• Records to process:
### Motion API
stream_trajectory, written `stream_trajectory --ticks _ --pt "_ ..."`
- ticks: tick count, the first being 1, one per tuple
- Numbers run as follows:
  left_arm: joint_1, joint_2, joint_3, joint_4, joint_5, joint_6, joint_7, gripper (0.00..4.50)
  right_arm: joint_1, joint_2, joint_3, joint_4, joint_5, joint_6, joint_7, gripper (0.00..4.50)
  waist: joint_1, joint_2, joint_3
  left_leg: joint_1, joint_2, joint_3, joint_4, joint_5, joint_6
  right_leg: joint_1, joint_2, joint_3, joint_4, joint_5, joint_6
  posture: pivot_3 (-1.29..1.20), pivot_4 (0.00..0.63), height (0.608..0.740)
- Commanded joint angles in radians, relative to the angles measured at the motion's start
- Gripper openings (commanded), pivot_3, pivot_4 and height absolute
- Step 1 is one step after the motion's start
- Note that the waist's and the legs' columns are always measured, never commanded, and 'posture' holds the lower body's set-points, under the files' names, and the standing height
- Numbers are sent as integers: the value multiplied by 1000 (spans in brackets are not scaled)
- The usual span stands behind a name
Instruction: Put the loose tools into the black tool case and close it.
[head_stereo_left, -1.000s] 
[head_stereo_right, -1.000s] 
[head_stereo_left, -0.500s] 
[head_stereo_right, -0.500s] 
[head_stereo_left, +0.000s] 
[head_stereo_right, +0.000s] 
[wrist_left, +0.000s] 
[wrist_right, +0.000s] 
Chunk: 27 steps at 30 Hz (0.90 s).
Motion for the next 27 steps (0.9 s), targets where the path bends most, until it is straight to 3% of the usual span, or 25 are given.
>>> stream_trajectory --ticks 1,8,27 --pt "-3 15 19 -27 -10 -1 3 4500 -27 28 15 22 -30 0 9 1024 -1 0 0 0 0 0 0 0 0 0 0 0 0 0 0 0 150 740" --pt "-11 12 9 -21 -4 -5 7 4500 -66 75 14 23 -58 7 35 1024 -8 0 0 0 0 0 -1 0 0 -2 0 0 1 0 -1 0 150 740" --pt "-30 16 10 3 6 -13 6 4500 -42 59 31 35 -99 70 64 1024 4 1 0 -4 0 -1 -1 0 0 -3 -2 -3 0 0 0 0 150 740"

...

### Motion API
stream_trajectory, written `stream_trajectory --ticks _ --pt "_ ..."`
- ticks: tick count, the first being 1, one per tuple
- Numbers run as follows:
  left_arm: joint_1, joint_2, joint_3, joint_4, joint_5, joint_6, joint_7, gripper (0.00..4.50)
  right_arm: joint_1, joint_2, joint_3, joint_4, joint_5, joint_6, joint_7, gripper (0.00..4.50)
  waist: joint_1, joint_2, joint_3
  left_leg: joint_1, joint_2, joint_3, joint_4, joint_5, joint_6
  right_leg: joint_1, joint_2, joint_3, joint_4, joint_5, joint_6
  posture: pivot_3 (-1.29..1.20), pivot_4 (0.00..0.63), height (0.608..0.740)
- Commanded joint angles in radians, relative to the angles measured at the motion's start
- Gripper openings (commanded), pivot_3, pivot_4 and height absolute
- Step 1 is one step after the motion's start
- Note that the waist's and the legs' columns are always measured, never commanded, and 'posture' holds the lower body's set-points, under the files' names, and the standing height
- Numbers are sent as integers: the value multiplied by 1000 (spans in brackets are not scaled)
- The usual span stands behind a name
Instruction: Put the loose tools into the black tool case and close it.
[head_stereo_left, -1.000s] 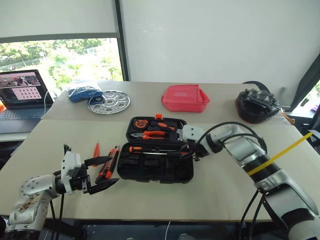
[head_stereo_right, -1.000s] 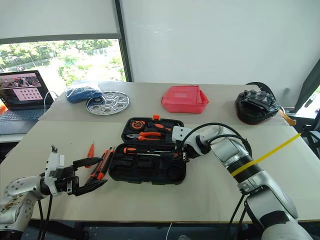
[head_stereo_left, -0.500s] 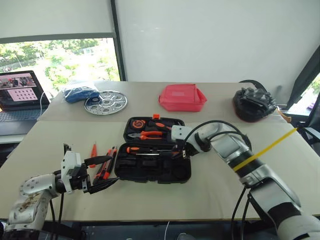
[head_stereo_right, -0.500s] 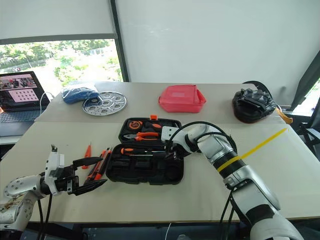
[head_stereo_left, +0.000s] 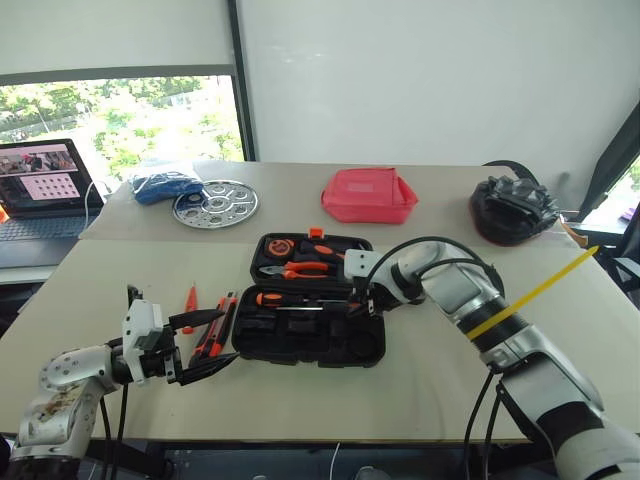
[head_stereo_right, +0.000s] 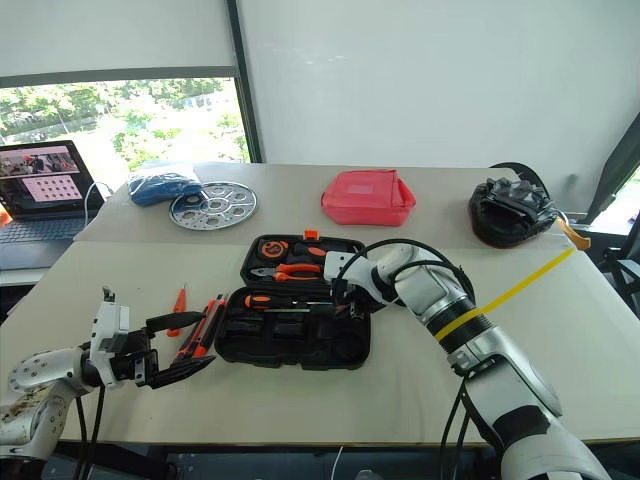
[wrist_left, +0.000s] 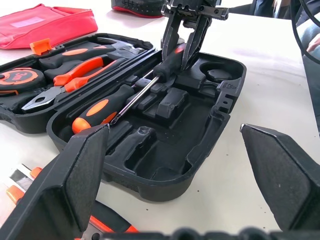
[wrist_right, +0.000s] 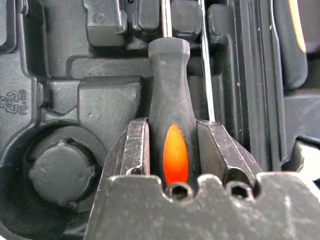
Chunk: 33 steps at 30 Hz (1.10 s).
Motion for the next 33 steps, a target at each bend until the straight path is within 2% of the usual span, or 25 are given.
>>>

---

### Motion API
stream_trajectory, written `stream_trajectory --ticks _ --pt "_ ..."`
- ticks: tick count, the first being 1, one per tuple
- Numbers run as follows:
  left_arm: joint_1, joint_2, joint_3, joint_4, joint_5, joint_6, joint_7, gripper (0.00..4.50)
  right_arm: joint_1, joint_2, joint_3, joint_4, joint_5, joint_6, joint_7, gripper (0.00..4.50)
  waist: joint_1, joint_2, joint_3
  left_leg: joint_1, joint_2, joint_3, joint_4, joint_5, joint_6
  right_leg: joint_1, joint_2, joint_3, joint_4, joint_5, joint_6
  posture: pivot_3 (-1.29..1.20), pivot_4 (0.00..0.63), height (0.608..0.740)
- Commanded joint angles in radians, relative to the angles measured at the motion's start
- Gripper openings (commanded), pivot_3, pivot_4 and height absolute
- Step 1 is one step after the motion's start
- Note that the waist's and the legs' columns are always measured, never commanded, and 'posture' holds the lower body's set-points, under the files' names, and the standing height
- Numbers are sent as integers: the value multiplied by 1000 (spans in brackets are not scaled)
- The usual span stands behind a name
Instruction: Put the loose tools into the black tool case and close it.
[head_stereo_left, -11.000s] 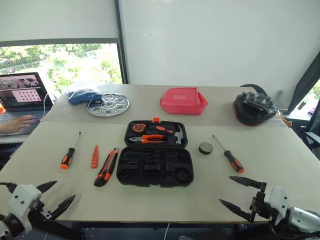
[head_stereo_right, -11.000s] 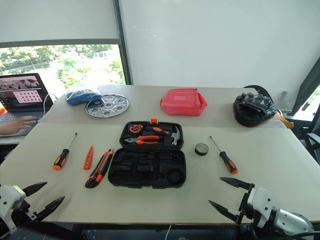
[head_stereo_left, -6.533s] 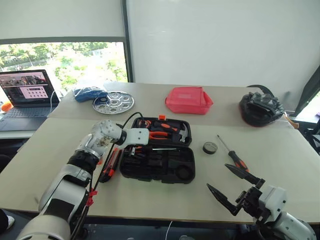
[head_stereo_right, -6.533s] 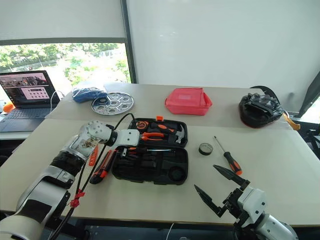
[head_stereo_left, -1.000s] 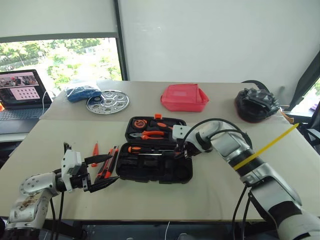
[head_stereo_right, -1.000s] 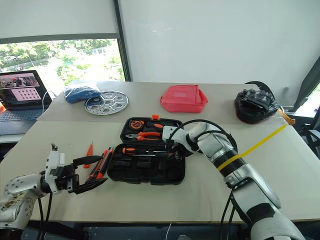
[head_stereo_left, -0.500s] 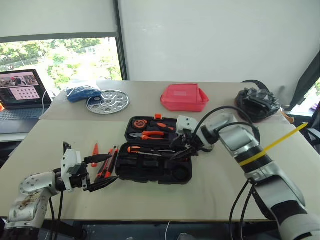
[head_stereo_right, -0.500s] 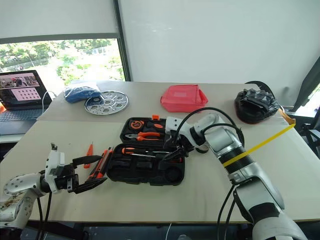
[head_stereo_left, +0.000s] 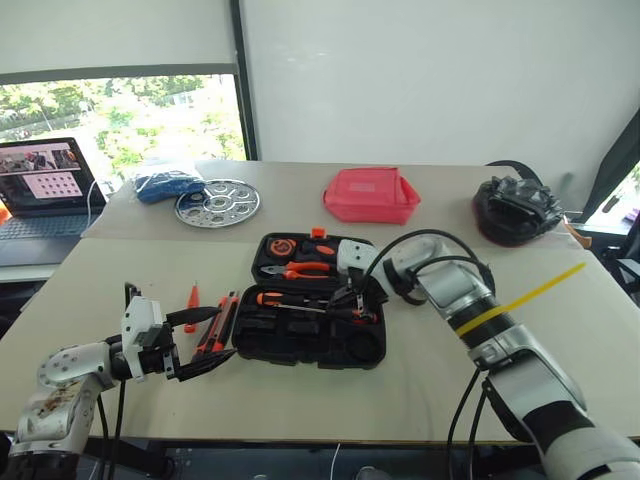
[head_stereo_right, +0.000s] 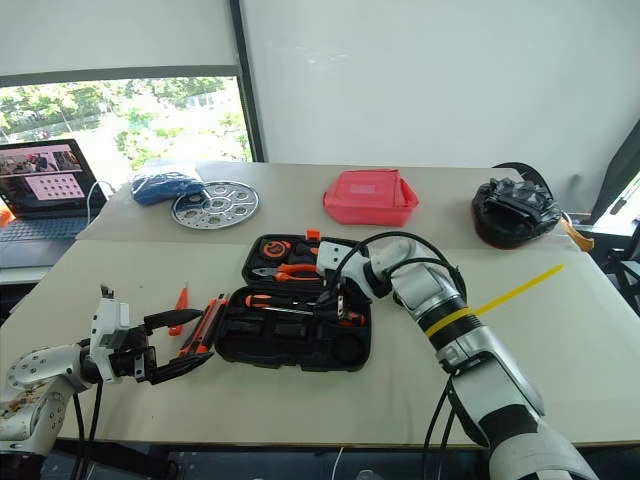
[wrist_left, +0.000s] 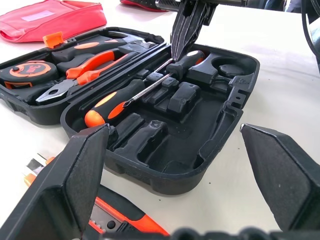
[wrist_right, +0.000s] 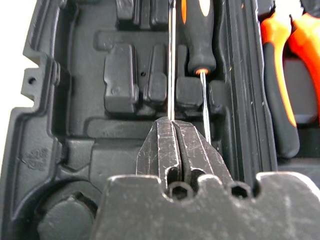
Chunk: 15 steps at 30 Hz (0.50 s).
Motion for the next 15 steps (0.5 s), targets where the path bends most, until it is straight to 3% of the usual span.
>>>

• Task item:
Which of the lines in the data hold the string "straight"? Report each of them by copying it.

• Task solution:
Motion for the next 27 steps (0.9 s), targets where the path bends most, until it is straight to 3% of the usual span, or 25 are given.
Motion for the next 33 steps, a target at each bend until the straight path is within 2% of the usual span, or 25 are given.
Motion for the next 15 steps (0.5 s), targets where the path bends most, until it is straight to 3% of the usual span.

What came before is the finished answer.